During the following years Charles Kemble Mason [1805-1875] came to the city and having of the successes of the association proposed to play a few “parts” with them. And to his Glenalvon I again appeared as Lady Randolph [in the Tragedy of Douglas] this being the first professional with whom I had the honour to appear. He also played The Stranger, Mr. Baker of the Association playing Dr. Haller and I the Countess.
I was born in the village of Chatham, province of Quebec, Canada on the 7th of September 1830. My parents were natives of Ledbury, Herefordshire, Eng. My father belonged to the British Army and with his wife came with his regiment The Royal Staff Corps” [military engineering formed c.1800- c.1837 disbanded] – to Canada about 1822. After his “retirement” remaining in Canada, and in Octr 1837 he went with my mother and I, his only surviving child, to reside in Hamilton, Ontario. In the private schools of that city I received my education. There in Burlington Cemetery my parents are resting. I have been a widow for 26 years, having a son and daughter, both happily married.
Her family was in no way concerned with the theatre, and she passed her girlhood in an environment that would seem to offer small opportunity for the development of dramatic talent. (EJ Phillips obituary 1904) However, the amateurs of Hamilton seem to have been somewhat more progressive than theatre in Toronto, as Mrs. Malaprop was being played by a man with a beard there, while Hamilton had actresses such as EJ Phillips playing that role.
EJ Phillips [Nickinson] The following was written in the last years of her life for her family.
Elizabeth Jane Phillips, born Sept 7th 1830 in Chatham, Province of Quebec, Canada, daughter of Thomas Phillips, by his wife Elizabeth (Williams) Phillips. Mr. and Mrs. Phillips were born in Ledbury, Herefordshire England. Thomas was apprenticed and “served his time” to the trade of carpenter and joiner. He then enlisted in the army. During the reigns of George the 3rd [1760- 1762] and 4th [1820-1830] and William the 4th [1830-1837, Victoria became Queen in 1837 ], he served in the regiment called the Royal Staff[ordshire] Corps., composed of mechanics and artisans. The regiment was ordered to Canada about 1820 and stationed in Quebec, thence to Montreal and later to Chatham. In the meantime the Regt was ordered back to England where it was placed on recruiting duty in all the principal cities and towns of England.

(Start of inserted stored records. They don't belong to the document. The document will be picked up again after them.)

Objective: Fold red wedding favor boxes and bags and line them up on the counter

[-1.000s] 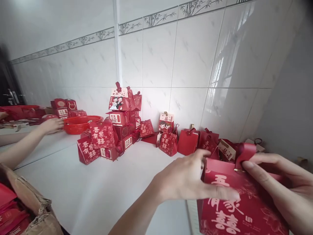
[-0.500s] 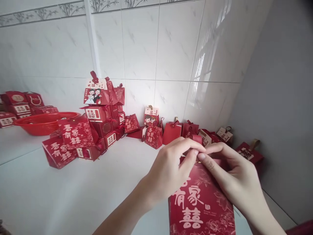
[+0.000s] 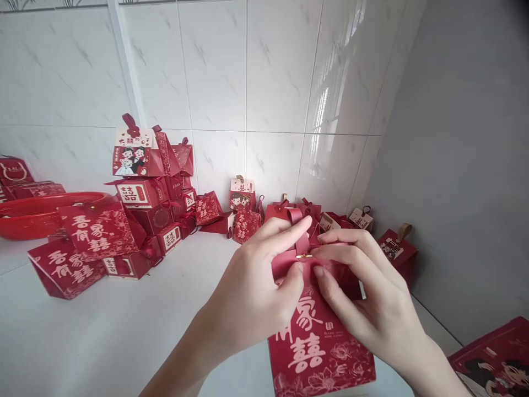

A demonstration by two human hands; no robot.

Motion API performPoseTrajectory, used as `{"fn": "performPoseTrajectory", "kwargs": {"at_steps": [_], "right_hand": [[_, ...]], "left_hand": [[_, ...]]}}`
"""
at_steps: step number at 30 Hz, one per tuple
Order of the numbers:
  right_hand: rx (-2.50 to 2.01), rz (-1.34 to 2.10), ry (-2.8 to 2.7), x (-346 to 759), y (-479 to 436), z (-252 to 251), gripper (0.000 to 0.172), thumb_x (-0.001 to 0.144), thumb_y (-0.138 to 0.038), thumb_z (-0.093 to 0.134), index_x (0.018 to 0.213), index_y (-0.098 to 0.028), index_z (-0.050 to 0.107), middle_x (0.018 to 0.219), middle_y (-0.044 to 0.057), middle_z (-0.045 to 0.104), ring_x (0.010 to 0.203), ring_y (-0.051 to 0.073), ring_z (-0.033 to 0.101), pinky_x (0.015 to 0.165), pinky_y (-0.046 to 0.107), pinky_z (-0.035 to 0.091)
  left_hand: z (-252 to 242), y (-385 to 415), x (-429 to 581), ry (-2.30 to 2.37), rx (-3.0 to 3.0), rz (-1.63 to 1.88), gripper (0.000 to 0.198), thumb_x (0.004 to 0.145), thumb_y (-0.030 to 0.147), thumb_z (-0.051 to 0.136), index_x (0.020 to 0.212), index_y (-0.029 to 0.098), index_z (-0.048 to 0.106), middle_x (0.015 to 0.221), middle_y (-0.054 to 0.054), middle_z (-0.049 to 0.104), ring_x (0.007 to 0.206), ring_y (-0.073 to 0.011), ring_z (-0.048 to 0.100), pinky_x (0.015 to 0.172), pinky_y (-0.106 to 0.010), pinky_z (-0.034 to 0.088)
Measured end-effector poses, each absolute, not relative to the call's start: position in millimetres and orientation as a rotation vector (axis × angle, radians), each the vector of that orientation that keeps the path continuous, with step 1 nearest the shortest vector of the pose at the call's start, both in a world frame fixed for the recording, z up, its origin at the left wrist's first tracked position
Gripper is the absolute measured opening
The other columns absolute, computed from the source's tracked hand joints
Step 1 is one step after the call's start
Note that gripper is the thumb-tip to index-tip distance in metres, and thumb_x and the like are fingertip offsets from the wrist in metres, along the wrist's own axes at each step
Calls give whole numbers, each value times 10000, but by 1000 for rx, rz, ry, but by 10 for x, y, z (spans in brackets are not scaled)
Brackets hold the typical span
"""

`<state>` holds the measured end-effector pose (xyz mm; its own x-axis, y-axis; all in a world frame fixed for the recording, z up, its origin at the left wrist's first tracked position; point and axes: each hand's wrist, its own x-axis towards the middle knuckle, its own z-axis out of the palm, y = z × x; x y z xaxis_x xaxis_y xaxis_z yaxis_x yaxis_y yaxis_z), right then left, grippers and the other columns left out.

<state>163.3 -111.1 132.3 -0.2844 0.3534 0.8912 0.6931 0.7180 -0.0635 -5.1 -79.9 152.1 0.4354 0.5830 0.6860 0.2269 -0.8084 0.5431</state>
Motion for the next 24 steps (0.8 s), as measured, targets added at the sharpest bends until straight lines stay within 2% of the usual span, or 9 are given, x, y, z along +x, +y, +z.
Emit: {"fn": "performPoseTrajectory", "kwargs": {"at_steps": [5,9,15,19,24], "right_hand": [[-829,-406,-1902,1634,-1130,1333,127,885,-67,484,957,-145,552,1003,96,510,931,184,534,772,313,472],[-822,-381,-1879,1618,-1121,1326,130,888,-56,472,937,-145,554,968,83,522,912,169,537,768,301,461],[-848,-259,-1740,1613,-1117,1303,92,885,-78,499,921,-159,524,846,32,538,748,132,522,640,265,439],[-846,-265,-1753,1615,-1125,1290,85,879,-82,504,893,-162,530,843,33,539,760,142,531,648,275,438],[-885,-238,-1706,1594,-1121,1276,99,878,-106,533,945,-178,544,866,21,563,755,141,540,633,267,434]], "left_hand": [[1530,-786,-55,670,2305,1323,463,857,154,491,1318,199,502,1206,-51,574,1171,-190,525,921,-237,523],[1527,-786,-53,648,2283,1334,408,886,170,468,1286,216,534,1169,-38,593,1142,-177,540,918,-247,520],[1498,-805,-37,660,2310,1319,434,883,135,458,1300,244,515,1136,-12,604,1120,-144,544,883,-198,513],[1513,-798,-28,646,2333,1339,446,870,115,462,1296,231,523,1117,-13,612,1086,-131,561,919,-192,489],[1531,-801,-19,653,2335,1335,446,859,109,471,1280,237,542,1111,-25,617,1048,-140,578,941,-232,484]]}}
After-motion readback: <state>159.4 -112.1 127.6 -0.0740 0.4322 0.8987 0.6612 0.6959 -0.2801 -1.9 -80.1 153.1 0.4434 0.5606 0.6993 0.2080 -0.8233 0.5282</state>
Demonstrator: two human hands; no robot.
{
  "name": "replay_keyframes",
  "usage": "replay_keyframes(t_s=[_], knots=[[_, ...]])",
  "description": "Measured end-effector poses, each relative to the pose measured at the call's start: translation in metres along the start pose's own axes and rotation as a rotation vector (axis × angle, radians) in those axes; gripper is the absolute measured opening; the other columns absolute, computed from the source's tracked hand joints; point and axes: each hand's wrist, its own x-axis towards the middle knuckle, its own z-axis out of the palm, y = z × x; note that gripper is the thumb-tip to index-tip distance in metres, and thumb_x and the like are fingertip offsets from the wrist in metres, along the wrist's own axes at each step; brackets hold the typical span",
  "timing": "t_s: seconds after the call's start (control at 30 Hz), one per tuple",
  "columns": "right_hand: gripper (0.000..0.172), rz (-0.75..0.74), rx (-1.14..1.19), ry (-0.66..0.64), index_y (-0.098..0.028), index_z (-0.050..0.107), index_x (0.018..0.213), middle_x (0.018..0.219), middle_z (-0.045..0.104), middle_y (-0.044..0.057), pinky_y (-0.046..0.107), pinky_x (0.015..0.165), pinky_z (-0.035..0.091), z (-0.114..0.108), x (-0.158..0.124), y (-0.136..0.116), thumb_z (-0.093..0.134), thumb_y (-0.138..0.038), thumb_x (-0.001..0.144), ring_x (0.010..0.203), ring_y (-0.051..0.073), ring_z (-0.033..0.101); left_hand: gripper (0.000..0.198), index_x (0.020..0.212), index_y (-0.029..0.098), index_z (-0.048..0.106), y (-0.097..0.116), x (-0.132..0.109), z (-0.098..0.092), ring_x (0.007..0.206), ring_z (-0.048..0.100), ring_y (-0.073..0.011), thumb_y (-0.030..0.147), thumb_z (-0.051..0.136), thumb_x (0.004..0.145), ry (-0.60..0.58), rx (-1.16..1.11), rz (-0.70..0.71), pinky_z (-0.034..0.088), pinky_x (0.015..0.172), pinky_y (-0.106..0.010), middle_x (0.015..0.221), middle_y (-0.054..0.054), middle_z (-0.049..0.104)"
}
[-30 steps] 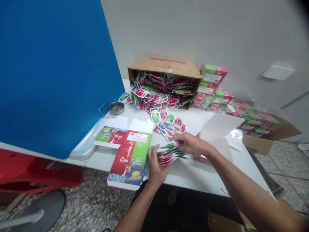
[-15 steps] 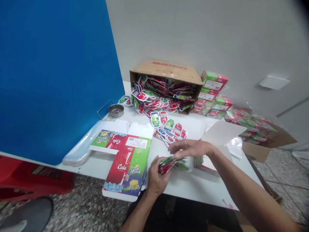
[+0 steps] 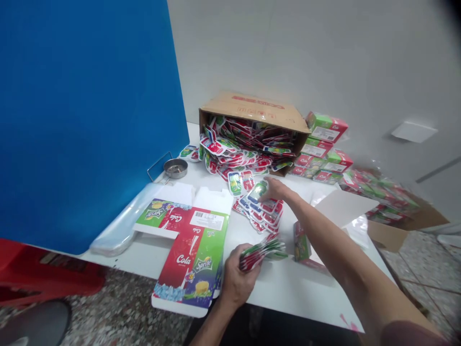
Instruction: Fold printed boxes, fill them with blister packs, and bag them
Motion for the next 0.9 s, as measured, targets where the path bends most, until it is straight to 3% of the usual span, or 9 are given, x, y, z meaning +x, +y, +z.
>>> replay_keyframes(t_s=[0.17,0.3,0.4,0.47,0.6,0.73,0.9], knots=[[0.097,0.050,0.006,0.015,-0.017,0.055,0.137,0.128,0.067,0.013,0.034,0.088,0.053,-0.012,-0.009,0.013,0.090,-0.055,0.055,0.112,0.031,0.064,0.026,0.102,0.018,0.068,-0.005,0.001,-0.001,0.075,0.066,-0.0179,0.034,0.074,0.083,-0.052,0.009,-0.028,0.054,0.069,-0.026,0.086,-0.005,0.072],[0.076,0.098,-0.020,-0.104,-0.015,0.071,0.107,0.101,0.075,0.012,0.032,0.068,0.054,-0.010,-0.017,0.022,0.092,-0.058,0.048,0.087,0.028,0.070,0.026,0.101,0.018,0.067,-0.007,0.000,0.000,0.073,0.064,-0.0171,0.035,0.074,0.083,-0.052,-0.007,-0.029,0.053,0.068,-0.025,0.084,-0.004,0.071],[0.066,0.104,-0.050,-0.157,-0.016,0.073,0.090,0.090,0.075,0.009,0.031,0.065,0.051,0.001,-0.023,0.023,0.092,-0.060,0.045,0.082,0.027,0.070,0.025,0.101,0.018,0.067,-0.005,-0.001,0.000,0.071,0.064,-0.0166,0.033,0.074,0.083,-0.048,-0.012,-0.021,0.053,0.068,-0.025,0.083,-0.003,0.071],[0.068,0.103,-0.066,-0.135,-0.016,0.072,0.093,0.097,0.074,0.011,0.031,0.066,0.051,0.008,-0.029,0.022,0.090,-0.063,0.047,0.087,0.028,0.070,0.025,0.101,0.018,0.067,-0.005,-0.001,0.000,0.071,0.064,-0.0166,0.032,0.074,0.083,-0.049,-0.010,-0.013,0.052,0.068,-0.025,0.083,-0.003,0.071],[0.082,0.101,-0.081,-0.005,-0.017,0.064,0.116,0.122,0.067,0.017,0.034,0.076,0.050,0.019,-0.042,0.021,0.085,-0.068,0.055,0.107,0.032,0.065,0.023,0.102,0.017,0.067,-0.005,-0.001,0.000,0.074,0.064,-0.0173,0.029,0.072,0.083,-0.044,-0.005,-0.001,0.053,0.070,-0.026,0.085,-0.003,0.072],[0.082,0.087,-0.036,0.012,-0.018,0.058,0.122,0.118,0.068,0.014,0.033,0.079,0.050,0.028,-0.050,0.025,0.081,-0.068,0.062,0.105,0.029,0.066,0.026,0.106,0.017,0.067,-0.006,-0.001,0.002,0.076,0.066,-0.0179,0.026,0.071,0.082,-0.044,-0.020,0.002,0.054,0.073,-0.028,0.086,-0.003,0.071],[0.096,0.096,0.022,-0.036,-0.018,0.054,0.132,0.120,0.068,0.013,0.031,0.078,0.052,0.022,-0.043,0.023,0.089,-0.061,0.053,0.104,0.027,0.067,0.026,0.105,0.018,0.067,-0.003,-0.001,0.002,0.076,0.067,-0.0175,0.028,0.073,0.082,-0.063,-0.050,-0.011,0.053,0.072,-0.026,0.086,-0.002,0.073]])
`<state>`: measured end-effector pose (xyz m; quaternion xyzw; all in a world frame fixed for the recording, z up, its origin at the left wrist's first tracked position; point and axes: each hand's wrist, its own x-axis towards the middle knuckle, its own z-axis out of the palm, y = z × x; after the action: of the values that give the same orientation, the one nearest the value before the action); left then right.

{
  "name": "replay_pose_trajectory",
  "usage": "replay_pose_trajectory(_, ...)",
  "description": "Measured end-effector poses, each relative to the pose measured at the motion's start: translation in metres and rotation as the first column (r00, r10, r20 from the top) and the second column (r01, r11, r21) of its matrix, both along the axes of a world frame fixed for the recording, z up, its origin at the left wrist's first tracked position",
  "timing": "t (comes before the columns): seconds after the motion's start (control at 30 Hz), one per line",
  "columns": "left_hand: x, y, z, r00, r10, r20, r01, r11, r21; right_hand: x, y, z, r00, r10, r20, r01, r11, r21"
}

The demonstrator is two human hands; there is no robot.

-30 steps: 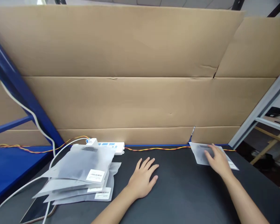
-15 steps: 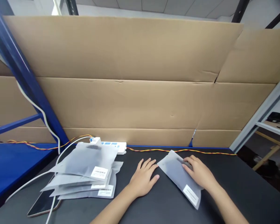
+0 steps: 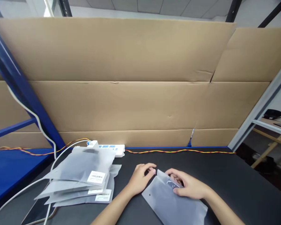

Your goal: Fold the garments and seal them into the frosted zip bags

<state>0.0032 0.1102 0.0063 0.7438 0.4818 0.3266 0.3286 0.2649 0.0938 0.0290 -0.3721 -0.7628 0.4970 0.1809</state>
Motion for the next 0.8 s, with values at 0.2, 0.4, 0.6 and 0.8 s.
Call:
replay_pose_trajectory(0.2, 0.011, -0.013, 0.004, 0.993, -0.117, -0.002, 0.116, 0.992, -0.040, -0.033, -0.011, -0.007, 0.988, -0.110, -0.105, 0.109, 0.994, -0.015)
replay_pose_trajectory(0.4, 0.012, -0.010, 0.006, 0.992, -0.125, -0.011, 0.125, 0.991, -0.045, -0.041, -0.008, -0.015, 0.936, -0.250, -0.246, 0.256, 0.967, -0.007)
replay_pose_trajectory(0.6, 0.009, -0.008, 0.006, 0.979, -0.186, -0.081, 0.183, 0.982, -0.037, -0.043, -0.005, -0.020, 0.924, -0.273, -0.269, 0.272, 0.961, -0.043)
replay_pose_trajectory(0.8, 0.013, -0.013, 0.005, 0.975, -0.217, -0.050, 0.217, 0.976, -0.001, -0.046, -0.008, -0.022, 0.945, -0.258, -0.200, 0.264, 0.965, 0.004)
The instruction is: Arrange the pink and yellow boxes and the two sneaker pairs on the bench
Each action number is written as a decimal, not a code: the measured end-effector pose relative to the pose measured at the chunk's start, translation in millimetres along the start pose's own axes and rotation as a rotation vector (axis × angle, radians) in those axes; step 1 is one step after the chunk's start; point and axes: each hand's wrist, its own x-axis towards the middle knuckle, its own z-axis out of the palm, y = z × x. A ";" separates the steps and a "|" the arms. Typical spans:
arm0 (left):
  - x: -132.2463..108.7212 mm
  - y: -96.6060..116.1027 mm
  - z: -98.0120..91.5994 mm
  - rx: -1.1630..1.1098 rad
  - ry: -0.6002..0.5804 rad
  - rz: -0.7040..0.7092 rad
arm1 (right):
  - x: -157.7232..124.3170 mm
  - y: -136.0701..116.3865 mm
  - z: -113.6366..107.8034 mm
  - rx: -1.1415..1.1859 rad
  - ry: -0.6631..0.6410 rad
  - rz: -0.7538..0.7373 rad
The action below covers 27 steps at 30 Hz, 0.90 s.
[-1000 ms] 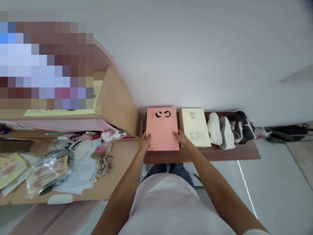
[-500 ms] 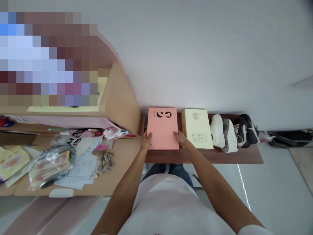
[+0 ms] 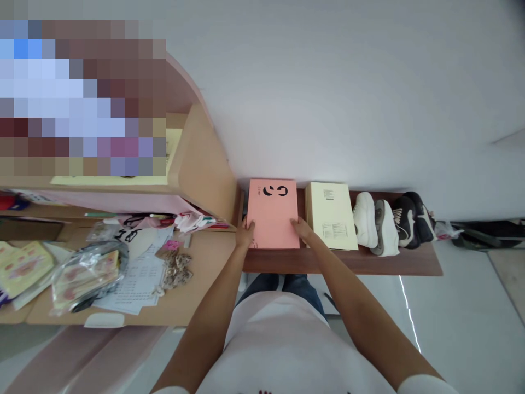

Then the Regt returned to Canada and he [Thomas Phillips] remained a loyal subject to Great Britain, receiving his discharge from the British Army and one hundred acres of government land for his services in the army.
Barbie Dolman Spencer wrote that Thomas Phillips stayed to work
on the Rideau and Ottawa Canals.
Rideau Canal Waterway http://www.rideau-info.com/canal/ Arguably the most scenic waterway in North America. Links the lakes and rivers between Ottawa and Kingston, is the oldest continuously operated canal in North America. The locks are operated today much as they were when first opened in 1832.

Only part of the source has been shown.